This article reflects on the lessons learned across CV reviews, technical interviews, and post-interview feedback. My goal is to help interviewers and interviewees make this process more meaningful, kind, and productive.
Principles That Guide the Process
Foster meaningful discussions rooted in real work to get maximum signal and provide transferrable knowledge
Ensure applicants solve all problems during the experience– Judge excellence by how much inspiration arises unprompted
Make sure even unsuccessful applicants walk away having learned something
Set clear expectations and communicate transparently
The Process Overview
Interview Brief
CV Vetting
1-Hour Interview
Post-Interview Feedback
A single, well-designed hour can be enough to judge potential and create a positive experience, provided it’s structured around real-world scenarios and mutual respect.
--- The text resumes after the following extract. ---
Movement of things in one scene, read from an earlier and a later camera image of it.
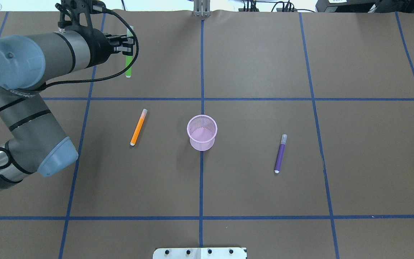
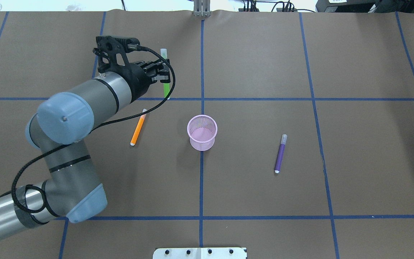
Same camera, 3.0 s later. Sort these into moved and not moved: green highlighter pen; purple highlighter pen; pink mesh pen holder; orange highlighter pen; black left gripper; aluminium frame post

The effectiveness of the tips would depend on company size, rigidity of existing processes, and interviewers’ personality and leadership skills
Let’s examine each component in more detail to understand how they contribute to a more empathetic and effective interview process.
Photo by Sven Huls on Unsplash
Interview Brief: Set the Tone Early
Link to sanitized version.
The brief provides:
Agenda
Setup requirements (debugger, IDE, LLM access)
Task expectations
Brief Snippet: Technical Problem Solving
Exercise 1: Code Review (10-15 min)
Given sample code, comment on its performance characteristics using python/computer science concepts
What signals this exercise provides
Familiarity with IDE, filesystem and basic I/O
Sense of high performance, scalable code
Ability to read and understand code
Ability to communicate and explain code
No one likes turning up to a meeting without an agenda, so why offer candidates any less context than we expect from teammates?
Process Design
When evaluating which questions to ask, well-designed ones should leave plenty of room for expanding the depth of the discussion. Interviewers can show empathy by providing clear guidance on expectations. For instance, sharing exercise-specific evaluation criteria (which I refer to as “Signals” in the brief) allows candidates to explore beyond the basics.
Code or no code
Whether I include pre-written code or expect the candidate to write depends on the time available. I typically reveal it at the start of each task to save time , especially since LLMs can often generate the code, as long as the candidate demonstrates the right thinking.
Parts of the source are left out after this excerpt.